Brooklyn
*play the song
Hari pertama semester baru dimulai (dua minggu setelah Retta kembali ke Brooklyn)
Retta's Pov
Hari pertama di semester baru berjalan normal. Walaupun teman seangkatanku mayoritas sudah lulus dan sedang menunggu graduation day yang hanya tinggal beberapa minggu lagi, tapi untungnya masih ada juga yang sekelas denganku.
Sejak hari pertama aku kembali ke kota ini, aku sama sekali belum menghubungi atau menemui Jingga. Aku masih memegang janji kami di mana dia akan menghubungiku terlebih dahulu ketika dia sudah siap, dan selama hal itu belum terjadi, sepertinya aku akan menahan diriku untuk tidak menemuinya.
Kelas terakhir di hari ini sudah selesai. Aku pun memilih untuk duduk-duduk di taman kampus yang tidak jauh dari lapangan rugby. Dari taman ini, kami bisa melihat tim rugby yang berisi cowok-cowok keren berotot sedang berlatih. Ya, walaupun aku tidak memiliki minat sama sekali, tapi taman ini adalah salah satu spot terbaik untuk menikmati sore hari.
Aku memakai airpods lalu mendengarkan lagu yang tersambung dengan ponselku. Semilir angin yang berhembus, daun-daun yang berguguran, udara yang menyegarkan, dan langit yang mulai berubah warna menjadi jingga terlihat sangat indah. Aku benar-benar rindu suasana ini. Aku pun mulai memejamkan mata untuk lebih menikmatinya.

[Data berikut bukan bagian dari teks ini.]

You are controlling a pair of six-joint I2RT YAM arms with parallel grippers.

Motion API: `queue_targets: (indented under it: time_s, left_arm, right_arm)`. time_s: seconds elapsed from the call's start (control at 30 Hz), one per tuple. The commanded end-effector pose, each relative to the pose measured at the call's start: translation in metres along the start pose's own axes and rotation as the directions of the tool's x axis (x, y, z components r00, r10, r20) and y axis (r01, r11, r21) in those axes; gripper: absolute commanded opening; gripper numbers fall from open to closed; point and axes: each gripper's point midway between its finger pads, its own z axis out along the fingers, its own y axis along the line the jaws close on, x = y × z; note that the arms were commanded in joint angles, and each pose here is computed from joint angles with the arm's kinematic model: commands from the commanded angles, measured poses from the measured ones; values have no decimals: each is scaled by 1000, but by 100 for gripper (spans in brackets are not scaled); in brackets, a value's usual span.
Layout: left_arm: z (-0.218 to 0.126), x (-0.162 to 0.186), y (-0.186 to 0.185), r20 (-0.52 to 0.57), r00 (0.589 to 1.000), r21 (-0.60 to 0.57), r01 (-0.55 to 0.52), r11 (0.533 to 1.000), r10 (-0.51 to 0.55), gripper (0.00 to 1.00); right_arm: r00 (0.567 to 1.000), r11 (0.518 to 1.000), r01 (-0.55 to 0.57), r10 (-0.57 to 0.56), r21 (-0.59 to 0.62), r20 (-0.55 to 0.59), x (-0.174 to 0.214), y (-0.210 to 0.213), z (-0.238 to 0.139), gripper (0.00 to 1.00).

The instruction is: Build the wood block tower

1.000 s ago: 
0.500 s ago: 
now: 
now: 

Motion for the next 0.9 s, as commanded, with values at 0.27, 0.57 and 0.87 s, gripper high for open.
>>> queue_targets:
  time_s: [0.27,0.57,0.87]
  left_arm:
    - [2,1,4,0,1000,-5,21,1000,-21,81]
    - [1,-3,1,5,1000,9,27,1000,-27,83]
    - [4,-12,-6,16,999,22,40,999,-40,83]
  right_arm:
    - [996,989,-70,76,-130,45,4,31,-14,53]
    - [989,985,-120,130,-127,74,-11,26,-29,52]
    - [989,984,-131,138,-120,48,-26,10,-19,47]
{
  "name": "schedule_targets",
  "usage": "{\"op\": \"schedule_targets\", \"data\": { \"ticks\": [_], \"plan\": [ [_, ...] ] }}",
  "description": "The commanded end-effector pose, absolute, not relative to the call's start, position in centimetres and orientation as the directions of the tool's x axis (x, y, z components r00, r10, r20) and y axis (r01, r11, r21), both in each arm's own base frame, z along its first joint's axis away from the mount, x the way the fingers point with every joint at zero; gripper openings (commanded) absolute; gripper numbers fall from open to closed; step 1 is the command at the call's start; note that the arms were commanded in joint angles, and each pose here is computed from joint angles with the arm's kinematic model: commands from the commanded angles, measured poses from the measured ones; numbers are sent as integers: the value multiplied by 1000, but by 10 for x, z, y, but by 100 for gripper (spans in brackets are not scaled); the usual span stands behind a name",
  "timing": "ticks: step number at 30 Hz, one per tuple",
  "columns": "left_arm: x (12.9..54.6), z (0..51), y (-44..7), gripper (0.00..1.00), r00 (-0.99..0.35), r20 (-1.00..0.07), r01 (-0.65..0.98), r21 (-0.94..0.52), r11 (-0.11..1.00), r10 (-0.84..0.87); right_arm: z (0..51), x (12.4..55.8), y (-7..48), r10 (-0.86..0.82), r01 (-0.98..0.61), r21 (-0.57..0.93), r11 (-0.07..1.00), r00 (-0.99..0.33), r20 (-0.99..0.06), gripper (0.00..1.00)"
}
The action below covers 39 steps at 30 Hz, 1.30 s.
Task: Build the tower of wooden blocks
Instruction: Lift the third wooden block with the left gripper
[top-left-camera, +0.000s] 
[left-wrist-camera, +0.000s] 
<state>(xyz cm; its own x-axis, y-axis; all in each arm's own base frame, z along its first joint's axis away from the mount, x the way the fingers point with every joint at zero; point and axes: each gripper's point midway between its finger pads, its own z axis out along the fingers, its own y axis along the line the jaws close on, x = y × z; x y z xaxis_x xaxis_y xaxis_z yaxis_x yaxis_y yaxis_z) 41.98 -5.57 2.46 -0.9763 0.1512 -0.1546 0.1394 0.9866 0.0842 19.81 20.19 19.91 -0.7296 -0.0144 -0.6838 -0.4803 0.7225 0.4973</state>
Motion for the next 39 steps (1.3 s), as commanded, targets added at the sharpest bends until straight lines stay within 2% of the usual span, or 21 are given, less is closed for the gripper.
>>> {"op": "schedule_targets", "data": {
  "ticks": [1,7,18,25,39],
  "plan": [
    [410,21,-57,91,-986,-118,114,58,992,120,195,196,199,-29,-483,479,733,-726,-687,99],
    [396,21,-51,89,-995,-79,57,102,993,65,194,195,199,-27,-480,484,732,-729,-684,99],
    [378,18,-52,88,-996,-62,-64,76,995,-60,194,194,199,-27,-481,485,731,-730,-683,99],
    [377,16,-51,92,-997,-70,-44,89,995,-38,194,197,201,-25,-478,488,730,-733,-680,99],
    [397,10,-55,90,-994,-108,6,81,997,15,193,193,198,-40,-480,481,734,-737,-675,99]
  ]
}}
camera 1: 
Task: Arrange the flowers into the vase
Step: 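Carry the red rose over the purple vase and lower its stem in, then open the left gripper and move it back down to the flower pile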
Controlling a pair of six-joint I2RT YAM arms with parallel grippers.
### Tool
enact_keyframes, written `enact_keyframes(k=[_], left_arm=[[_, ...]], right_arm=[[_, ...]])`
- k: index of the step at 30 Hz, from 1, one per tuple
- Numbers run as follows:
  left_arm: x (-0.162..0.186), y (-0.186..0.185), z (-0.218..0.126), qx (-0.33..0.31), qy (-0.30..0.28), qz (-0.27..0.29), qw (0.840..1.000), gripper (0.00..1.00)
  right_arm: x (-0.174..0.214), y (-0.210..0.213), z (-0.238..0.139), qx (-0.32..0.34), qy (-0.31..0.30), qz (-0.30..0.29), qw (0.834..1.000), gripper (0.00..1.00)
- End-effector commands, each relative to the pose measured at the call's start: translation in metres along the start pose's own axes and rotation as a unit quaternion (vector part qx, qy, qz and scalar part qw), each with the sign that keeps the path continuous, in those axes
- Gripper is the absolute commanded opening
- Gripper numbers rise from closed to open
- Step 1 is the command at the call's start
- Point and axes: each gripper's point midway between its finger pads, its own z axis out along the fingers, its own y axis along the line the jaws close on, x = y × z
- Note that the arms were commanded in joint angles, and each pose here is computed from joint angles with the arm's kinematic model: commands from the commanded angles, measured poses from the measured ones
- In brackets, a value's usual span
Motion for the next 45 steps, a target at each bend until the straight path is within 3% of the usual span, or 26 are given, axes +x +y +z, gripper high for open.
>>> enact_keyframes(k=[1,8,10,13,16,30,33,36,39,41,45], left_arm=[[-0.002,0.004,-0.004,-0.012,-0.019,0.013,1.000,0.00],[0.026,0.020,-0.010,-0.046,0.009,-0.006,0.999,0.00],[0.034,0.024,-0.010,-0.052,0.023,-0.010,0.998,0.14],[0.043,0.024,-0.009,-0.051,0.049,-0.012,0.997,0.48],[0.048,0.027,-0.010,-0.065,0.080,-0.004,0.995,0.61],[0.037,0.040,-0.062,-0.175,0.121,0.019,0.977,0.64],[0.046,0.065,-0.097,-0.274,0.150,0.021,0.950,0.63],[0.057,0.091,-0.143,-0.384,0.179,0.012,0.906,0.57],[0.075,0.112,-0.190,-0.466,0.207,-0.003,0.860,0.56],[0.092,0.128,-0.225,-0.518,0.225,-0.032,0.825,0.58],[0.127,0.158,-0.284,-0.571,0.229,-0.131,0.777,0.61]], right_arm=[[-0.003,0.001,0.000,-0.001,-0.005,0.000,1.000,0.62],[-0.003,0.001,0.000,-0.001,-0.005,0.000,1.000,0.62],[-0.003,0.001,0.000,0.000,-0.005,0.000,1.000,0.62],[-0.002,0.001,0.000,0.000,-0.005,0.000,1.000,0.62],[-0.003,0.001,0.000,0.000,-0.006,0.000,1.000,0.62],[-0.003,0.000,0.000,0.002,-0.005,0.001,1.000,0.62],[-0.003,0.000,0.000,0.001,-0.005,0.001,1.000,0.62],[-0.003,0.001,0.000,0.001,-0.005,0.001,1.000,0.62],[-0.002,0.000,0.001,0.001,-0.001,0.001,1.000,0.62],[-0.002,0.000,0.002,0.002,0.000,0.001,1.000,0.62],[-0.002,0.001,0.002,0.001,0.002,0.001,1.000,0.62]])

Lalu ketika aku membuka kedua mataku, aku mendapati sosok Jingga sedang duduk di depanku sambil menatapku dengan ekspresinya yang tidak bisa aku tebak.
"Astaga," ucapku kaget.
Dia masih diam menatapku dengan lekat.
Aku menarik nafas dalam-dalam mencoba untuk tenang sambil membenarkan posisi dudukku.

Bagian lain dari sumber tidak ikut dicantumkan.